I Just Wrote to the White House…As Should All of US! Thank you, Rosemary.

But if you try to access to e-Comment, e-File or e-Register, it’s still just the Closed for Inclement Weather notice. They’re not accepting anything as of 2:33 (just tried to make sure).

I just wrote to the White House:

Dear President Obama,

American citizens facing filing deadlines at the Federal Energy Regulatory Commission (FERC) are facing a crisis. Over the past two weekends (Thursday 12/24- Sunday 12/27 and Thursday 12/31 – Sunday 1/3), FERC shut down their e-filing system. The first weekend, they said their office needed to close by direct order from your office. This weekend, anyone attempting to file is met with a notice claiming “Inclement Weather”, even though it’s in the 40s and mostly sunny in DC all weekend.

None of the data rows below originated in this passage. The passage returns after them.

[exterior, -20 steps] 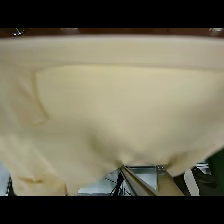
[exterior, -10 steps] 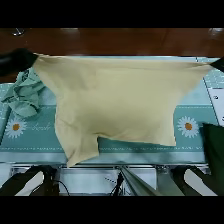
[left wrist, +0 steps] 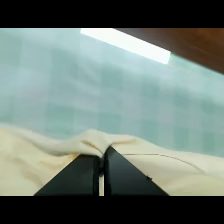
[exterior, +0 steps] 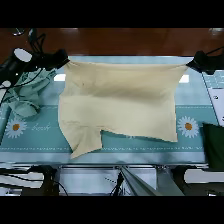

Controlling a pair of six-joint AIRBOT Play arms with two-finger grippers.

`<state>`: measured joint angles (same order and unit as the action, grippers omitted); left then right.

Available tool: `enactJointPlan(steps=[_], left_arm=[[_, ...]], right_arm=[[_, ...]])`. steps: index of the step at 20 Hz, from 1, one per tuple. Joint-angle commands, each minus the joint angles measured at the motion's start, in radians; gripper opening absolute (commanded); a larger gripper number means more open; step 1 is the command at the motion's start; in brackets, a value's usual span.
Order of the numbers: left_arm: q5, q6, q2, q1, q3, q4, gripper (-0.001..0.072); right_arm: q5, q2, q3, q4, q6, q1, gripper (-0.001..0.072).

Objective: Fold the shirts.

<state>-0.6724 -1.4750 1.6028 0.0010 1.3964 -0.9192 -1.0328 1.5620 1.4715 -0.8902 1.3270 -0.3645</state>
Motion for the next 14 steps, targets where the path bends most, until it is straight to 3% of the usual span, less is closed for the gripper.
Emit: enactJointPlan(steps=[1, 5, 8, 10, 14], left_arm=[[-0.095, -0.016, 0.063, 0.008, 0.022, 0.003, 0.0037], [-0.222, -0.018, 0.013, 0.071, 0.023, 0.003, 0.0037], [-0.435, 0.082, -0.011, 0.140, 0.021, -0.008, 0.0037], [-0.540, 0.095, -0.009, 0.146, -0.008, -0.107, 0.0037], [-0.574, 0.118, -0.008, 0.115, -0.138, -0.201, 0.0038]], right_arm=[[-0.021, 0.068, 0.012, 0.031, -0.002, 0.001, 0.0016], [-0.121, 0.035, 0.012, -0.013, -0.025, 0.000, 0.0017], [-0.235, 0.002, 0.011, -0.079, -0.032, 0.000, 0.0016], [-0.303, 0.002, -0.013, -0.109, -0.029, 0.001, 0.0016], [-0.296, 0.002, -0.167, -0.129, -0.019, 0.000, 0.0016]])
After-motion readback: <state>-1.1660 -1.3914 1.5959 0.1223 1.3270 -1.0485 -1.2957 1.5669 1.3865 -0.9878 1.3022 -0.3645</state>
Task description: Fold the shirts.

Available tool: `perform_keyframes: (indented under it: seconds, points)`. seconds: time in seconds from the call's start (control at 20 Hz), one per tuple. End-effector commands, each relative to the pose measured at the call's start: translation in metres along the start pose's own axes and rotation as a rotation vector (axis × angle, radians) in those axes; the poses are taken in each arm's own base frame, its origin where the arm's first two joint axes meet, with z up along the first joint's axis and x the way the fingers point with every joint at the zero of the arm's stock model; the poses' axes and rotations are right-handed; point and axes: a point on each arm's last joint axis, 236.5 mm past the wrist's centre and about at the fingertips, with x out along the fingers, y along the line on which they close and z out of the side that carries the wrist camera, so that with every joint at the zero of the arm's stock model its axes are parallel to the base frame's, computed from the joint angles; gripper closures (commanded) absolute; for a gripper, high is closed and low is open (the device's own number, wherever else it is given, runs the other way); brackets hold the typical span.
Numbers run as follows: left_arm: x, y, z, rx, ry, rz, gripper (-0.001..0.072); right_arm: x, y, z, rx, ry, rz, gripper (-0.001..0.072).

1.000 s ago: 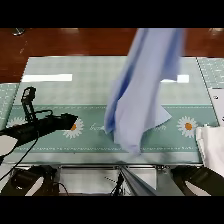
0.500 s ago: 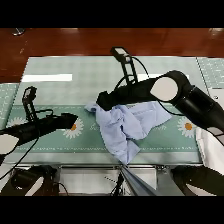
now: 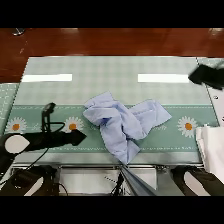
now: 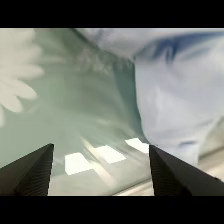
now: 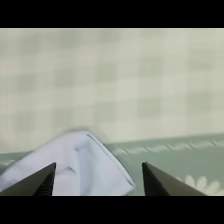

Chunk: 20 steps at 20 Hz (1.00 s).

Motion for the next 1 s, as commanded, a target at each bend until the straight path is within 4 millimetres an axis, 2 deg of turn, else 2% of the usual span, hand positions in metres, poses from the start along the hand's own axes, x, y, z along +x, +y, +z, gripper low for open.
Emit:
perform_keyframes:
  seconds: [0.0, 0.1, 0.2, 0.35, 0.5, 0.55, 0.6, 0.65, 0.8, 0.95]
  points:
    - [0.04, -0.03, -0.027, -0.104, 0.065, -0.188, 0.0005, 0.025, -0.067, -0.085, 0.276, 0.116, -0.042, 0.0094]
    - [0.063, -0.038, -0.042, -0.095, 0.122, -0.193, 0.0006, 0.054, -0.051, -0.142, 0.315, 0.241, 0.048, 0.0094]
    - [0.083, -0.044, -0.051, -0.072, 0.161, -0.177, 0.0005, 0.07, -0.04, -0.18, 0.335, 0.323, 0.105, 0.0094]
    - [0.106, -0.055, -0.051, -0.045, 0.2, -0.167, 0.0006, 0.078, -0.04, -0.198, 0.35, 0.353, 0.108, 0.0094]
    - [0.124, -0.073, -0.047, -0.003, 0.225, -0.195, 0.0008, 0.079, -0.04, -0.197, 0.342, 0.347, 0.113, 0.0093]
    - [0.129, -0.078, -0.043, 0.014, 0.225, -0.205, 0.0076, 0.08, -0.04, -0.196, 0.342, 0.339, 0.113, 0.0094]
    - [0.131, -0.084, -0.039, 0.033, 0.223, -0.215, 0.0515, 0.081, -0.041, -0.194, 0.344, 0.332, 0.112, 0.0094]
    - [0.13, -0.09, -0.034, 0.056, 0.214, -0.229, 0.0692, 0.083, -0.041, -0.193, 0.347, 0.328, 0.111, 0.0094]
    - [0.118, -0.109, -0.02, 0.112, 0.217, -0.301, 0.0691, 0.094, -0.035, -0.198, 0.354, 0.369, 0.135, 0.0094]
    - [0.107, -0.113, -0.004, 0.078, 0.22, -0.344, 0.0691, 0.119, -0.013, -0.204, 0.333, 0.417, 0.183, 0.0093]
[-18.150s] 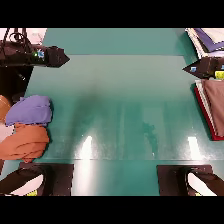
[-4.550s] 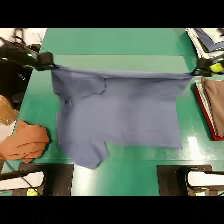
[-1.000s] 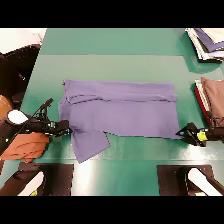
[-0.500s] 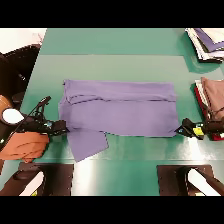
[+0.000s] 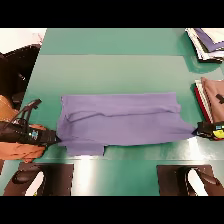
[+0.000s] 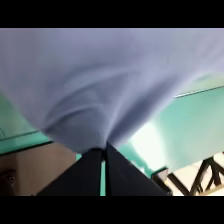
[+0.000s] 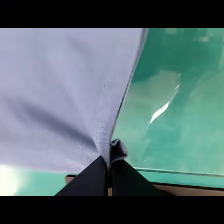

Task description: Fold the shirts.

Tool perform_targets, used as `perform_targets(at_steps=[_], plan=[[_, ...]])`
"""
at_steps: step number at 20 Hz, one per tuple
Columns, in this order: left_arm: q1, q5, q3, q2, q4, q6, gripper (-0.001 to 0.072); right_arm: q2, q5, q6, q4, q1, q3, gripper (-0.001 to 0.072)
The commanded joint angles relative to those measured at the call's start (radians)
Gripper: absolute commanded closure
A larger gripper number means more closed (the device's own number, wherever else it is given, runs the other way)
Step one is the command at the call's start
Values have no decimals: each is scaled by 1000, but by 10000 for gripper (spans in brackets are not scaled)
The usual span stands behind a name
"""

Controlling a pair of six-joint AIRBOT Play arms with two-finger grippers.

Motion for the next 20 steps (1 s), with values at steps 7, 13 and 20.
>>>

For the tens of thousands of us facing a January 6 deadline to File a Motion to Intervene on the Northeast Energy Direct pipeline (Docket #16-21), this has been entirely unfair, especially knowing that FERC’s website is prone to locking up when too much data flows in and out at once. Website portals for public input are shut down (the ability to Register, Comment or File a Motion to Intervene). These are automated functions that normally run on other weekends when the office is closed – they do not require staff present. Why have they chosen to create a bottleneck in the last three business days of filing for this project? This has been 8 out of the last 13 days before the deadline that the system is closed for any input from the public.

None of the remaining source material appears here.